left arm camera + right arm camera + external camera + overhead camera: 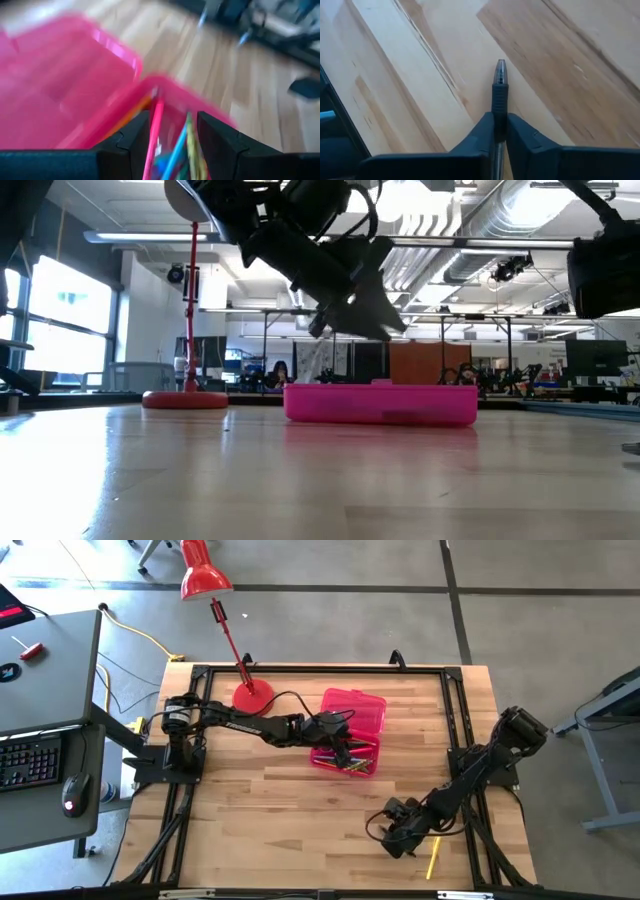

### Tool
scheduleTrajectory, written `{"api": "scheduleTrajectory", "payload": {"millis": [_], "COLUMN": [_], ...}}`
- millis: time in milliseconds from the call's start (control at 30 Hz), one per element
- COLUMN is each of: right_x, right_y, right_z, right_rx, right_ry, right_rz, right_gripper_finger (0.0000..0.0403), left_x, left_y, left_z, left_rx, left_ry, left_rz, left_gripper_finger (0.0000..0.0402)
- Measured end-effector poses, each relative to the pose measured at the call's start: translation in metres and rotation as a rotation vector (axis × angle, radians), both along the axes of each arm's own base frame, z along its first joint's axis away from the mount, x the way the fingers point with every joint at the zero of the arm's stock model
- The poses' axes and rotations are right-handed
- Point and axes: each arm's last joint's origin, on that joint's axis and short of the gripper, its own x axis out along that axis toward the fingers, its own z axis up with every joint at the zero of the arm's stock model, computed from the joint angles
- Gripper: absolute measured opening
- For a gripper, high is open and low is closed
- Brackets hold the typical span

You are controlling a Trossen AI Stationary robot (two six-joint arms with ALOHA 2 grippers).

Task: Pick & place school supplies into a supply box
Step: Put the black pen into the red supply box

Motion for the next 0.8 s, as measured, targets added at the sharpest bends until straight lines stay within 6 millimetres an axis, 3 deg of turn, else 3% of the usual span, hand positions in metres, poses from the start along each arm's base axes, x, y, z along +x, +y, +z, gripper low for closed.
{"api": "scheduleTrajectory", "payload": {"millis": [100,333,433,567,667,800], "right_x": [0.001,0.013,0.026,0.042,0.052,0.064], "right_y": [0.000,-0.019,-0.042,-0.082,-0.116,-0.150], "right_z": [0.002,0.021,0.036,0.060,0.075,0.087], "right_rx": [-0.009,-0.078,-0.168,-0.320,-0.462,-0.605], "right_ry": [-0.033,-0.140,-0.242,-0.376,-0.435,-0.373], "right_rz": [0.015,0.028,0.013,-0.005,-0.014,0.013], "right_gripper_finger": [0.0006,0.0010,0.0004,0.0001,0.0000,0.0000], "left_x": [-0.012,-0.060,-0.080,-0.098,-0.108,-0.109], "left_y": [0.000,-0.001,-0.002,-0.003,-0.004,-0.004], "left_z": [0.014,0.080,0.109,0.133,0.143,0.144], "left_rx": [-0.009,0.047,0.072,0.090,0.092,0.094], "left_ry": [0.046,0.079,0.019,-0.052,-0.072,-0.074], "left_rz": [0.012,0.072,0.076,0.072,0.072,0.075], "left_gripper_finger": [0.0195,0.0195,0.0195,0.0195,0.0195,0.0195]}}
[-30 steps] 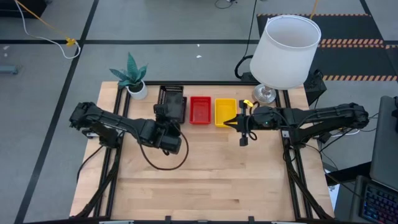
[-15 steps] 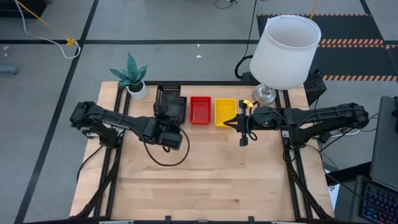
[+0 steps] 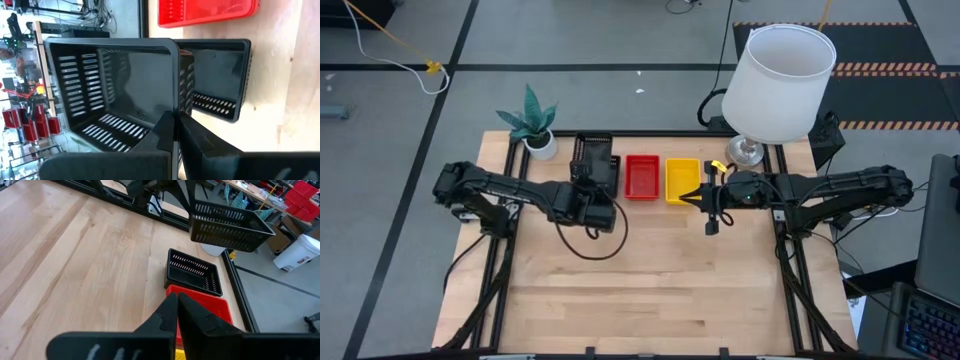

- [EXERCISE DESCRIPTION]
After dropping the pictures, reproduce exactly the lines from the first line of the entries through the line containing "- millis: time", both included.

- [WRITTEN SOLUTION]
left arm camera + right arm camera + external camera + overhead camera: 

### Tool
scheduleTrajectory, written `{"api": "scheduleTrajectory", "payload": {"millis": [_], "COLUMN": [_], ...}}`
- millis: time in milliseconds from the call's start (control at 30 Hz), one per element

No more output remains.